* _Problem requirements_
Here the whole listing must be retyped exactly, with no line omitted.

* _Supplied entries_
┌──

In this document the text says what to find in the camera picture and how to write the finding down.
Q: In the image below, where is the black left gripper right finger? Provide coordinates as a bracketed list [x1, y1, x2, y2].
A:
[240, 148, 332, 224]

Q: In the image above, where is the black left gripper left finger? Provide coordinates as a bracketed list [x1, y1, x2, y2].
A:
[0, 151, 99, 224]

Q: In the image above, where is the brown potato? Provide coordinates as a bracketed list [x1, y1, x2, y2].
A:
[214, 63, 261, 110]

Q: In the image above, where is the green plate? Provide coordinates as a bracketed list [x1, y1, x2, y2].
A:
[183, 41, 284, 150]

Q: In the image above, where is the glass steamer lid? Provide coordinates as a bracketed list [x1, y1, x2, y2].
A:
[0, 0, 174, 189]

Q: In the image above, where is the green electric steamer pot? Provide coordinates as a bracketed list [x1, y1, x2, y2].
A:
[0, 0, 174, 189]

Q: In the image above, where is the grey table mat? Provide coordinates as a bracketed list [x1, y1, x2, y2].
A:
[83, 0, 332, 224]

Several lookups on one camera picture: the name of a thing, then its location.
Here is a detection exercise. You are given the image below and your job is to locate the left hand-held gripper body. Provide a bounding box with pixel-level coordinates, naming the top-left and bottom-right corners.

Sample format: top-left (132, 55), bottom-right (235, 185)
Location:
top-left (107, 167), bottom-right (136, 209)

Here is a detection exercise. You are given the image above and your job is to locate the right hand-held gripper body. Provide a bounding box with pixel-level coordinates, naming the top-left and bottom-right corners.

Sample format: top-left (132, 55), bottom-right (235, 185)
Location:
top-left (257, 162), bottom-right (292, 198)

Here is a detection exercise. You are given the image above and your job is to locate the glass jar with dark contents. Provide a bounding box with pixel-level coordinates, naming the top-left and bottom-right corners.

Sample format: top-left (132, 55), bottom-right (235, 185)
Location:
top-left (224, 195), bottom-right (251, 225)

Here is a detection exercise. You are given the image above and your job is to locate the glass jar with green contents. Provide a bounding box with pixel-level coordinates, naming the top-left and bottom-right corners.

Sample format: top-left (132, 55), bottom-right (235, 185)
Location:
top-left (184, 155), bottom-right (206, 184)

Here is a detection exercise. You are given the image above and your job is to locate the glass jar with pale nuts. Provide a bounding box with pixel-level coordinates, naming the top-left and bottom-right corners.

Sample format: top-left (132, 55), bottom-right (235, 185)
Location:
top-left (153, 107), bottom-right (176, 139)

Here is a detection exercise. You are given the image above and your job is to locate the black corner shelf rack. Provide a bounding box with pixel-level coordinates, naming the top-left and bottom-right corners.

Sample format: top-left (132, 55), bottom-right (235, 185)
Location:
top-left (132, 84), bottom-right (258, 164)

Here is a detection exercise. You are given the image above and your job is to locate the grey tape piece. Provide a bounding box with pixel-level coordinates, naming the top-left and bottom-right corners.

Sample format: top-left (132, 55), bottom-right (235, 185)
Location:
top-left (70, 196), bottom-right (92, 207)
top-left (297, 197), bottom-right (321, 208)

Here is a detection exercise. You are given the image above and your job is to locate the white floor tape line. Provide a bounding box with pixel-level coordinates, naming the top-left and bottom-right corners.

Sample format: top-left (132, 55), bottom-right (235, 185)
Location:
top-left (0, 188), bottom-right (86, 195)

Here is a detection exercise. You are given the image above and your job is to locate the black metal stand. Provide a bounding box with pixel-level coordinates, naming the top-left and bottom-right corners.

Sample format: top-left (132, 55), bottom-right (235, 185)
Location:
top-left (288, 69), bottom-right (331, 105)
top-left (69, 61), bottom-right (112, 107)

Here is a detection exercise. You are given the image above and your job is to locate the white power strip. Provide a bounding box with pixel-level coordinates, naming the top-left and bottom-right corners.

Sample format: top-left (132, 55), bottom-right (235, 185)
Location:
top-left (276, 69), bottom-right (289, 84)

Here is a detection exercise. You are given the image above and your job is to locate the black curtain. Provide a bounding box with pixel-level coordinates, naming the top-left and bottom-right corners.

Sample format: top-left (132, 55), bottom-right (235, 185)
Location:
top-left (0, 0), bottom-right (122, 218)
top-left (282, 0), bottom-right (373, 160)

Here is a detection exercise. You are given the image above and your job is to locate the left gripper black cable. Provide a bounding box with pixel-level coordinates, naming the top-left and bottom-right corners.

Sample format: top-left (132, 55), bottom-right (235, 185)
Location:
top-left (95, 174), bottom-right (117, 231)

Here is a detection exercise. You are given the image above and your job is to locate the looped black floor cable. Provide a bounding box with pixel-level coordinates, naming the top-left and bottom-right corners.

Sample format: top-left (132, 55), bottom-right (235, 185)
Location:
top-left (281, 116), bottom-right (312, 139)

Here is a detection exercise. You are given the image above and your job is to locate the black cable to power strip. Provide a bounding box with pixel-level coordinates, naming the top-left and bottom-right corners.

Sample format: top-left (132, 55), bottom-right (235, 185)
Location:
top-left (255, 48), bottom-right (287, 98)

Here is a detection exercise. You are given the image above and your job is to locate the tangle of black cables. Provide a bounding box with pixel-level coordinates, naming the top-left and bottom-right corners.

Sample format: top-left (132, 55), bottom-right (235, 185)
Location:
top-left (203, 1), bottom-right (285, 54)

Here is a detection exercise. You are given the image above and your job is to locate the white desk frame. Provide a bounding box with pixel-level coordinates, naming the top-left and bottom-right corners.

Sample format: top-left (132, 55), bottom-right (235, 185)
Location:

└──

* _Your solution_
In this document the text says what to find in the camera picture and how to write the finding down.
Q: In the image below, where is the black left gripper right finger? Provide coordinates as a bracketed list [x1, y1, x2, y2].
A:
[240, 148, 332, 224]

Q: In the image above, where is the black left gripper left finger? Provide coordinates as a bracketed list [x1, y1, x2, y2].
A:
[0, 151, 99, 224]

Q: In the image above, where is the brown potato? Provide coordinates as a bracketed list [x1, y1, x2, y2].
A:
[214, 63, 261, 110]

Q: In the image above, where is the green plate? Provide coordinates as a bracketed list [x1, y1, x2, y2].
A:
[183, 41, 284, 150]

Q: In the image above, where is the glass steamer lid? Provide coordinates as a bracketed list [x1, y1, x2, y2].
A:
[0, 0, 174, 189]

Q: In the image above, where is the green electric steamer pot? Provide coordinates as a bracketed list [x1, y1, x2, y2].
A:
[0, 0, 174, 189]

Q: In the image above, where is the grey table mat? Provide coordinates as a bracketed list [x1, y1, x2, y2].
A:
[83, 0, 332, 224]

Several lookups on one camera picture: the name of a thing, then its location.
Here is a detection exercise. You are given the image below and your job is to locate the left hand-held gripper body. Provide a bounding box with pixel-level coordinates, naming the top-left and bottom-right corners.

Sample format: top-left (132, 55), bottom-right (235, 185)
Location:
top-left (107, 167), bottom-right (136, 209)

Here is a detection exercise. You are given the image above and your job is to locate the right hand-held gripper body. Provide a bounding box with pixel-level coordinates, naming the top-left and bottom-right corners.

Sample format: top-left (132, 55), bottom-right (235, 185)
Location:
top-left (257, 162), bottom-right (292, 198)

Here is a detection exercise. You are given the image above and your job is to locate the glass jar with dark contents. Provide a bounding box with pixel-level coordinates, naming the top-left and bottom-right corners.

Sample format: top-left (132, 55), bottom-right (235, 185)
Location:
top-left (224, 195), bottom-right (251, 225)

Here is a detection exercise. You are given the image above and your job is to locate the glass jar with green contents. Provide a bounding box with pixel-level coordinates, naming the top-left and bottom-right corners.

Sample format: top-left (132, 55), bottom-right (235, 185)
Location:
top-left (184, 155), bottom-right (206, 184)

Here is a detection exercise. You are given the image above and your job is to locate the glass jar with pale nuts. Provide a bounding box with pixel-level coordinates, naming the top-left and bottom-right corners.

Sample format: top-left (132, 55), bottom-right (235, 185)
Location:
top-left (153, 107), bottom-right (176, 139)

Here is a detection exercise. You are given the image above and your job is to locate the black corner shelf rack. Provide a bounding box with pixel-level coordinates, naming the top-left and bottom-right corners.

Sample format: top-left (132, 55), bottom-right (235, 185)
Location:
top-left (132, 84), bottom-right (258, 164)

Here is a detection exercise. You are given the image above and your job is to locate the grey tape piece. Provide a bounding box with pixel-level coordinates, naming the top-left and bottom-right corners.

Sample format: top-left (132, 55), bottom-right (235, 185)
Location:
top-left (70, 196), bottom-right (92, 207)
top-left (297, 197), bottom-right (321, 208)

Here is a detection exercise. You are given the image above and your job is to locate the white floor tape line. Provide a bounding box with pixel-level coordinates, naming the top-left and bottom-right corners.

Sample format: top-left (132, 55), bottom-right (235, 185)
Location:
top-left (0, 188), bottom-right (86, 195)

Here is a detection exercise. You are given the image above and your job is to locate the black metal stand. Provide a bounding box with pixel-level coordinates, naming the top-left and bottom-right corners.

Sample format: top-left (132, 55), bottom-right (235, 185)
Location:
top-left (288, 69), bottom-right (331, 105)
top-left (69, 61), bottom-right (112, 107)

Here is a detection exercise. You are given the image above and your job is to locate the white power strip. Provide a bounding box with pixel-level coordinates, naming the top-left and bottom-right corners.

Sample format: top-left (132, 55), bottom-right (235, 185)
Location:
top-left (276, 69), bottom-right (289, 84)

Here is a detection exercise. You are given the image above and your job is to locate the black curtain. Provide a bounding box with pixel-level coordinates, naming the top-left and bottom-right corners.

Sample format: top-left (132, 55), bottom-right (235, 185)
Location:
top-left (0, 0), bottom-right (122, 218)
top-left (282, 0), bottom-right (373, 160)

Here is a detection exercise. You are given the image above and your job is to locate the left gripper black cable. Provide a bounding box with pixel-level coordinates, naming the top-left and bottom-right corners.

Sample format: top-left (132, 55), bottom-right (235, 185)
Location:
top-left (95, 174), bottom-right (117, 231)

Here is a detection exercise. You are given the image above and your job is to locate the looped black floor cable. Provide a bounding box with pixel-level coordinates, naming the top-left and bottom-right corners.

Sample format: top-left (132, 55), bottom-right (235, 185)
Location:
top-left (281, 116), bottom-right (312, 139)

Here is a detection exercise. You are given the image above and your job is to locate the black cable to power strip. Provide a bounding box with pixel-level coordinates, naming the top-left and bottom-right corners.

Sample format: top-left (132, 55), bottom-right (235, 185)
Location:
top-left (255, 48), bottom-right (287, 98)

Here is a detection exercise. You are given the image above and your job is to locate the tangle of black cables. Provide a bounding box with pixel-level coordinates, naming the top-left and bottom-right corners.

Sample format: top-left (132, 55), bottom-right (235, 185)
Location:
top-left (203, 1), bottom-right (285, 54)

Here is a detection exercise. You are given the image above and your job is to locate the white desk frame. Provide a bounding box with pixel-level coordinates, naming the top-left and bottom-right corners.

Sample format: top-left (132, 55), bottom-right (235, 185)
Location:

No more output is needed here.